$$\rightleftharpoonup{xx}$$
$$\longleftharp{xx}$$,
$$\longrightharp{xx}$$,
- O melanoma abriga uma pequena subpopulação de células-tronco cancerígenas que possuem capacidades de auto-renovação e iniciação tumoral. CD133 ou Prominina-1, uma glicoproteína transmembrana pentaspan, é um dos principais marcadores expressos por células-tronco cancerígenas de melanoma metastático. Para isolar células CD133-positivas, comece com uma suspensão de células primárias de melanoma em um tampão apropriado.
Incubar com um reagente bloqueador contendo proteínas que bloqueiam locais de ligação não específicos na superfície celular. Trate as células com anticorpos primários CD133 biotinilados. Esses anticorpos se ligam a antígenos CD133 expressos em células CD133 positivas. Agora, adicione microesferas magnéticas anti-biotina à suspensão. Incube para que as microesferas se liguem às células marcadas com biotina.
Por fim, passe a suspensão incubada por uma coluna colocada em um campo magnético. Com influência magnética, todas as células CD133-positivas marcadas com as microesferas aderem à coluna, enquanto as células não marcadas passam. Colete essas células CD133-negativas não marcadas. Remova a coluna do campo magnético. Lave o conteúdo usando um tampão adequado para eluir e coletar células CD133-positivas.
No protocolo a seguir, mostraremos o isolamento de células-tronco cancerígenas CD133-positivas e negativas de uma cultura de melanoma primário obtida de tecido tumoral. Lave 80% das células confluentes com PBS pré-aquecido. Adicione a quantidade apropriada de Accutase e incube até que as células se desprendam da superfície da cultura. Colha as células em meio Quantum 263 e transfira para um tubo de 50 mililitros.
Enumere as células. Em seguida, centrifugue o número necessário de células por 5 minutos a 300 x g e 4 a 8 graus Celsius. Aspire completamente o sobrenadante e ressuspenda até 1 vezes 10 elevado às oitavas células em tampão MACS de 350 microlitros. Adicione 100 microlitros de Reagente de Bloqueio FcR e 50 microlitros de CD133/1-Biotina. Misture bem e incube a 4 graus Celsius por 10 minutos.

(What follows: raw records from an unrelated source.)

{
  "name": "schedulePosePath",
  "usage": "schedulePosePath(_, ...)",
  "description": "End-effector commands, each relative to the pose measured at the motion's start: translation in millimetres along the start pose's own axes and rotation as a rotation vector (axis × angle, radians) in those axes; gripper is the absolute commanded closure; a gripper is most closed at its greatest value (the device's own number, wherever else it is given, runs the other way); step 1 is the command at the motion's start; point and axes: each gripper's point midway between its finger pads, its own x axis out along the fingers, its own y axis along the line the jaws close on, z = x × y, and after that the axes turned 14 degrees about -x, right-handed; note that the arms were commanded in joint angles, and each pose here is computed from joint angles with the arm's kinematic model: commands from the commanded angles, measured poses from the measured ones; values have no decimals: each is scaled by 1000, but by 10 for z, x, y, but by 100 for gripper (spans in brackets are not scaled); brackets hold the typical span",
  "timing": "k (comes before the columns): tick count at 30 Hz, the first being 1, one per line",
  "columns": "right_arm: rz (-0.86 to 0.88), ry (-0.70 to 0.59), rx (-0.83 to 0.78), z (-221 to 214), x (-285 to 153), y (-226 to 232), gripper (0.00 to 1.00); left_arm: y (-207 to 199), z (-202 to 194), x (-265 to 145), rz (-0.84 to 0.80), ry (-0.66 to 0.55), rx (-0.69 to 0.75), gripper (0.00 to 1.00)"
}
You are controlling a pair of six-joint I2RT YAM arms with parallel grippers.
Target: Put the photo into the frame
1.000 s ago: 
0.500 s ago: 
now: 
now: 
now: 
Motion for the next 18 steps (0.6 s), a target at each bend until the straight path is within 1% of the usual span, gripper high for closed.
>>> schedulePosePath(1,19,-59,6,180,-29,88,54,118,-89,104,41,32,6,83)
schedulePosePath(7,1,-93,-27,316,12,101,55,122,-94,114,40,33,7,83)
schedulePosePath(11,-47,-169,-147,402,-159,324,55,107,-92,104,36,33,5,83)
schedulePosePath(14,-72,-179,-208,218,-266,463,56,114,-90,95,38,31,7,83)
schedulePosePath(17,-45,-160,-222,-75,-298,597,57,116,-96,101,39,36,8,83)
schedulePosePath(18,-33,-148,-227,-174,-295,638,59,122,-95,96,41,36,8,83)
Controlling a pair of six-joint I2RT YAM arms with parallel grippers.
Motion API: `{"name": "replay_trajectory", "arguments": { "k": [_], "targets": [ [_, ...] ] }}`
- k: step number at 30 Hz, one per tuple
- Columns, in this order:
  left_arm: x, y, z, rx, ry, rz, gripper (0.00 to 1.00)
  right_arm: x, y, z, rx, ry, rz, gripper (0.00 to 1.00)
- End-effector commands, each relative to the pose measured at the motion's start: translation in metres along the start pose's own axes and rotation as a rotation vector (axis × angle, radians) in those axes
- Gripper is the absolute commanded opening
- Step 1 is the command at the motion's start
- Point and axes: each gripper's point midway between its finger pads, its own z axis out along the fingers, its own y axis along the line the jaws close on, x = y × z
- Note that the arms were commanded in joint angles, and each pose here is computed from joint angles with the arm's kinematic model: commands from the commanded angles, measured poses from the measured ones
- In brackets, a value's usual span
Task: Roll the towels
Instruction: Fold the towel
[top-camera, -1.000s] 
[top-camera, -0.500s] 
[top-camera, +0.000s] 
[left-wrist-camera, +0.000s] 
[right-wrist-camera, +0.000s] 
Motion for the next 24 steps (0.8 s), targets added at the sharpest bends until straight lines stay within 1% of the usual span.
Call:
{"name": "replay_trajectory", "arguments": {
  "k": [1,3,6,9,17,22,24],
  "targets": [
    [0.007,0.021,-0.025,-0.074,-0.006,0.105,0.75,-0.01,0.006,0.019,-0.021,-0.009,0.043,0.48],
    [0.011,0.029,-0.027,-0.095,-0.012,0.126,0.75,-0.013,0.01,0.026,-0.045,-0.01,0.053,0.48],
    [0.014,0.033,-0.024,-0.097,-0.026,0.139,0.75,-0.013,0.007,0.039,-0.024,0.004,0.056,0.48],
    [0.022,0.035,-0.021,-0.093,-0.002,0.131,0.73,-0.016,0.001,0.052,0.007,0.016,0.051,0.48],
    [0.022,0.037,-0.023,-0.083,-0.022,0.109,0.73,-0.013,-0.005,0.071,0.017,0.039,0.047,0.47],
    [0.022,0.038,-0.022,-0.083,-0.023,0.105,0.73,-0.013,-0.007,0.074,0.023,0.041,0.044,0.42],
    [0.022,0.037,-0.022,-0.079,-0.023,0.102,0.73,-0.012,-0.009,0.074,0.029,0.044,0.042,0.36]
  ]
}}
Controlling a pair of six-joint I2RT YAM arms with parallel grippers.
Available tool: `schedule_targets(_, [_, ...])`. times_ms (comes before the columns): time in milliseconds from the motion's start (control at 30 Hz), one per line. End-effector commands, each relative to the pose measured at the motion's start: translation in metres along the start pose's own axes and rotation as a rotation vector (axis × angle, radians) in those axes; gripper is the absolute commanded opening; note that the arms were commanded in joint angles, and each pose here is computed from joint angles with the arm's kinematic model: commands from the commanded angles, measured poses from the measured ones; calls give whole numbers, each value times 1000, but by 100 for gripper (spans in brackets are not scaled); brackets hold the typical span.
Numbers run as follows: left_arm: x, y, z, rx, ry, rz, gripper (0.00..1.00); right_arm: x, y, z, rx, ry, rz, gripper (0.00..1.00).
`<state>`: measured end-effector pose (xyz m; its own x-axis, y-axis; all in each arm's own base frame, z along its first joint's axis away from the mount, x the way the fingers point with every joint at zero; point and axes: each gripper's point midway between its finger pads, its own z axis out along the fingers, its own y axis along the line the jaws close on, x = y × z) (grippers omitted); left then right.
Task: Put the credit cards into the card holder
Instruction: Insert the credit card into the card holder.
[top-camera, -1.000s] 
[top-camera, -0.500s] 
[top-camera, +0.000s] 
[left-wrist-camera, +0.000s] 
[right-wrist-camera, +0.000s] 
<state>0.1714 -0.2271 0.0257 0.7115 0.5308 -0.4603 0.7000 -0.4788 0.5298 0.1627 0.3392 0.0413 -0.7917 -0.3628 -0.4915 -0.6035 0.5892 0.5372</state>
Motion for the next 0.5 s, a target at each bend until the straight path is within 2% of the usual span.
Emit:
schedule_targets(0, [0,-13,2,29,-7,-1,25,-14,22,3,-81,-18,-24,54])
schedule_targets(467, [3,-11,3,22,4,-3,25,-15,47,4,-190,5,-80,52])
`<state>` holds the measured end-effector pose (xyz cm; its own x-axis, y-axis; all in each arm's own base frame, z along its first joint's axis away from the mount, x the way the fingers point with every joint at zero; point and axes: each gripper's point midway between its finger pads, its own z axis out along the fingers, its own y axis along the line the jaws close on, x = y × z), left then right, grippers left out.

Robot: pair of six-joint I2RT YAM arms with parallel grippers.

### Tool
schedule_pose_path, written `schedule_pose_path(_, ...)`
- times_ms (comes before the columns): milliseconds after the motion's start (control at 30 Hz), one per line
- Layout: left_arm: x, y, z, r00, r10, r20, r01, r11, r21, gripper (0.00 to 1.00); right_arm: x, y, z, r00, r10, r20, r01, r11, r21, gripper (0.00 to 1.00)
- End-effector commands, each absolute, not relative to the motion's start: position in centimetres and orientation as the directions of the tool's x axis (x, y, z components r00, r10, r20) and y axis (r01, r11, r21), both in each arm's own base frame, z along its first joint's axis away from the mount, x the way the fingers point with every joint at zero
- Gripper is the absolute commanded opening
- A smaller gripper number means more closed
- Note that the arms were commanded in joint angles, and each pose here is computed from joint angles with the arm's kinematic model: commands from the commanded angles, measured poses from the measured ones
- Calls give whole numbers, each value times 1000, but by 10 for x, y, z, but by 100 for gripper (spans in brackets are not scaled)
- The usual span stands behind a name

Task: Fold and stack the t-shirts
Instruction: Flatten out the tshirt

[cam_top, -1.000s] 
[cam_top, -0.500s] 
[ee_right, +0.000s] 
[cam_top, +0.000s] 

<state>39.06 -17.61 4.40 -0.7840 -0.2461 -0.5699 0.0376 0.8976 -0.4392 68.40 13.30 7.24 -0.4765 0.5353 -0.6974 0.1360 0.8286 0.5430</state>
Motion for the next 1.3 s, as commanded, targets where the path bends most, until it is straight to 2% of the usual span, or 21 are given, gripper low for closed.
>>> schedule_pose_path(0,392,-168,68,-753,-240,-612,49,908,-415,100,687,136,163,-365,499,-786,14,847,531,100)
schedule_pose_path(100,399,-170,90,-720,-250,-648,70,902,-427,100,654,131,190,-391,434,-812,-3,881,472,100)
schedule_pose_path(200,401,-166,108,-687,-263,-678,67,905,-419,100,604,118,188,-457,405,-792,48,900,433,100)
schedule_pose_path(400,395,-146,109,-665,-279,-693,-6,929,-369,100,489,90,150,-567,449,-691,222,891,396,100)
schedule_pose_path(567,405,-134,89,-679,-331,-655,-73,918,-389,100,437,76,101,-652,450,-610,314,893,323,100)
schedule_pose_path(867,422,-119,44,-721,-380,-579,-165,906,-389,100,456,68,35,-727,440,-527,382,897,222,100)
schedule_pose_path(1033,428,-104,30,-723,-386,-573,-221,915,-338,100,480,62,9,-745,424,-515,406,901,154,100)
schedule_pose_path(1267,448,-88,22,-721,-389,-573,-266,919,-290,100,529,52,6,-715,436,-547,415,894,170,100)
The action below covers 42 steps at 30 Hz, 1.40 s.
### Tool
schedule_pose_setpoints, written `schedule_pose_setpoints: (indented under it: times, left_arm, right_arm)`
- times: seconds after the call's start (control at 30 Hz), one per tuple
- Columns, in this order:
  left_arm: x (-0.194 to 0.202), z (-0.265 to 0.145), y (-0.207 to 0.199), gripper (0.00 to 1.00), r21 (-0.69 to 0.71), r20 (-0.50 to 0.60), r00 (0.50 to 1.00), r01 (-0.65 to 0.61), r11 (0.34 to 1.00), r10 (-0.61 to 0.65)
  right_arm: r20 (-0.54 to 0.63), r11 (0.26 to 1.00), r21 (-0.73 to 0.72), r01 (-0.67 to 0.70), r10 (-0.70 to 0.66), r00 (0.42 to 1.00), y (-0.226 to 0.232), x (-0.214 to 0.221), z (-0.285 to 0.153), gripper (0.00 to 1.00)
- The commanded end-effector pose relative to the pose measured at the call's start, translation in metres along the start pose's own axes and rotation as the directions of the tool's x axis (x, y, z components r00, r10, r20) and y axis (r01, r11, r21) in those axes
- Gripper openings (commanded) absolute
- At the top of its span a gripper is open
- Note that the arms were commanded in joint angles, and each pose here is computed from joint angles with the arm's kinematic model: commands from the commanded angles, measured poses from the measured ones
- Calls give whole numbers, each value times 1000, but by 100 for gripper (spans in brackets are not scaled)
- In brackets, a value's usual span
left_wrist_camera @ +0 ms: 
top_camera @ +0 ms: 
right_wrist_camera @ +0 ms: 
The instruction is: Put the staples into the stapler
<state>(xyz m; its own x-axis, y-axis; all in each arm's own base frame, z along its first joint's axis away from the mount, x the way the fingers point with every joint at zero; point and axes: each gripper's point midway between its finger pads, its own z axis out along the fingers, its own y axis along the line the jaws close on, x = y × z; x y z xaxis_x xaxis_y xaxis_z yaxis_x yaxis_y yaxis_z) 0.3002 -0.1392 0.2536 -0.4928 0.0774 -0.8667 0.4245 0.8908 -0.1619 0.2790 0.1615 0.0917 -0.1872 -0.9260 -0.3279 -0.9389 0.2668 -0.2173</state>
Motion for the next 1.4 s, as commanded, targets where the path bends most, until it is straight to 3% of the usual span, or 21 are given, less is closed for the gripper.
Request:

Lave as células com tampão MACS de 10 mililitros, seguido de centrifugação por 5 minutos a 300 x g e 4 a 8 graus Celsius. Aspirar completamente o sobrenadante. Após uma segunda lavagem, ressuspenda o pellet celular em 400 microlitros de tampão MACS. Adicione 100 microlitros de microesferas anti-biotina e misture bem. Incube a 4 a 8 graus Celsius por 15 minutos.
Enquanto isso, para preparar o separador MACS para a separação magnética, conecte o QuadroMACS ao MACS Separator Multi Stand. Insira o número necessário de colunas LS com as asas da coluna para a frente no campo magnético do QuadroMACS. Coloque um filtro de pré-separação em cada coluna LS e um tubo de coleta apropriado sob cada coluna.
Enxágue o filtro e a coluna com tampão MACS de 3 mililitros e descarte o fluxo. Depois de lavar as células no tampão MACS conforme descrito anteriormente, ressuspenda as células no tampão MACS de 500 microlitros e aplique a suspensão da célula na coluna LS preparada. Lave três vezes com 3 mililitros de tampão MACS por coluna. Colete o efluente total da fração de células CD133 negativas não marcadas.
Em seguida, descarte o filtro de pré-separação, remova a coluna do separador e coloque-a em um tubo de coleta adequado. Aplique 5 mililitros de tampão MACS. Lave imediatamente as células CD133-positivas marcadas empurrando firmemente o êmbolo para dentro da coluna. Para aumentar a pureza da fração negativa, aplique a suspensão celular em uma nova coluna LS equilibrada e colete a fração CD133 negativa do efluente.